According to Abutbol campaign spokesman Hanoch Bressler, two Abutbol workers were attacked while putting up campaign posters in the neighborhood of Ramat Beit Shemesh Aleph late Thursday evening. Bressler stated that two men, whom he identified as Cohen activists, pelted the Abutbol workers with stones and ceramic tiles after being asked to cease ripping down newly hung campaign signs.
The men were treated on the scene and received only light injuries, Bressler stated.
Asher Weig, one of the workers, told The Jerusalem Post that he believed his attackers to be Cohen campaign workers because when asked why they were removing Abutbol signs, they replied that they were “being paid” to do so.

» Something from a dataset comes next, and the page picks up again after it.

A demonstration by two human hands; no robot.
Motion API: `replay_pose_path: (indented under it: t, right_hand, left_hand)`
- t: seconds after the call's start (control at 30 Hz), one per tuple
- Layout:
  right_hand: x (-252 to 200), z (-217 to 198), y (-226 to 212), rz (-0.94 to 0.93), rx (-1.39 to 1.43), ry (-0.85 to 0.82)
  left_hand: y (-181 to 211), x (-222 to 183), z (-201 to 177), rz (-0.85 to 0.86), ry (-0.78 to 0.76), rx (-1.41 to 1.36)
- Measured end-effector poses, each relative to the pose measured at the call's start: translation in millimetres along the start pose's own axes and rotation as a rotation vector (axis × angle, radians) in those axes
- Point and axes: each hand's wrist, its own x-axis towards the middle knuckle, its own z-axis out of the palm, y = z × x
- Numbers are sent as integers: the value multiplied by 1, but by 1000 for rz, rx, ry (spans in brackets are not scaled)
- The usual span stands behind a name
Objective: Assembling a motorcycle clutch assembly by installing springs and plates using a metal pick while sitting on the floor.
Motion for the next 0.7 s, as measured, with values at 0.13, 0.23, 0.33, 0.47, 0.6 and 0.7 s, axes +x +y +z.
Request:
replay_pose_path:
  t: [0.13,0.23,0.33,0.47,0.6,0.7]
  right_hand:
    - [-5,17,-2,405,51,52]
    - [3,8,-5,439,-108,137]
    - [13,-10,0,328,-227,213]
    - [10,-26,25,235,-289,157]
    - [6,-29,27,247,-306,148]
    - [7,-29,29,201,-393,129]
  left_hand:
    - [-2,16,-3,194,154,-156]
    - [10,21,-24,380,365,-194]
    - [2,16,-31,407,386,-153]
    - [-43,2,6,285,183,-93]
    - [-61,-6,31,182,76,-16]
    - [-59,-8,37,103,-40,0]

Mayor Abutbol called on all parties to refrain from violence and instructed his campaign workers not to allow themselves to respond to the Cohen campaign’s “provocations.”
Cohen should make sure that “all of his activists are operating within the framework of the law,” Abutbol said.
Zvi Wolicki, a spokesman for the Cohen campaign, denied that violence was used in any form by the challenger’s campaign.
“We know of no such incident and find the staging of fabricated incidents to be distasteful at best and part of the continued hate-mongering,” Wolicki told the Post. “We are very disappointed in the level of [political] discourse.”
Wolicki accused the mayor of exacerbating sectoral divides and turning the election into a “haredi/non-haredi” battle in order to avoid discussing substantive issues, citing election advertisements featuring haredi children behind barbed wire and claims that Cohen would allow public transportation on Shabbat.
The alleged attack came less than a day after Rabbi Avrohom Leventhal, a candidate for city council with the moderate haredi Tov party, accused an Abutbol campaign worker of stoning him following an argument over signs.
Responding to the Abutbol campaign’s accusations against Cohen, Tov spokesman Stuart Schnee called on “all sides to focus on what will make our city a better place to live in.” “The alleged use of violence by anyone is unacceptable. Beit Shemesh has always been a wonderful community where residents of all types coexist peacefully, and we will continue to be neighbors the day after the elections,” he said.
Signs belonging to both Abutbol and Cohen have been torn down across the city in recent days. One resident who spoke with the Post on Sunday stated that she had to repeatedly eject children from her yard who had tried to tear down her election signs.
“When I spoke to one of the children’s fathers,” she said, “he asked me what I was going to do about it.”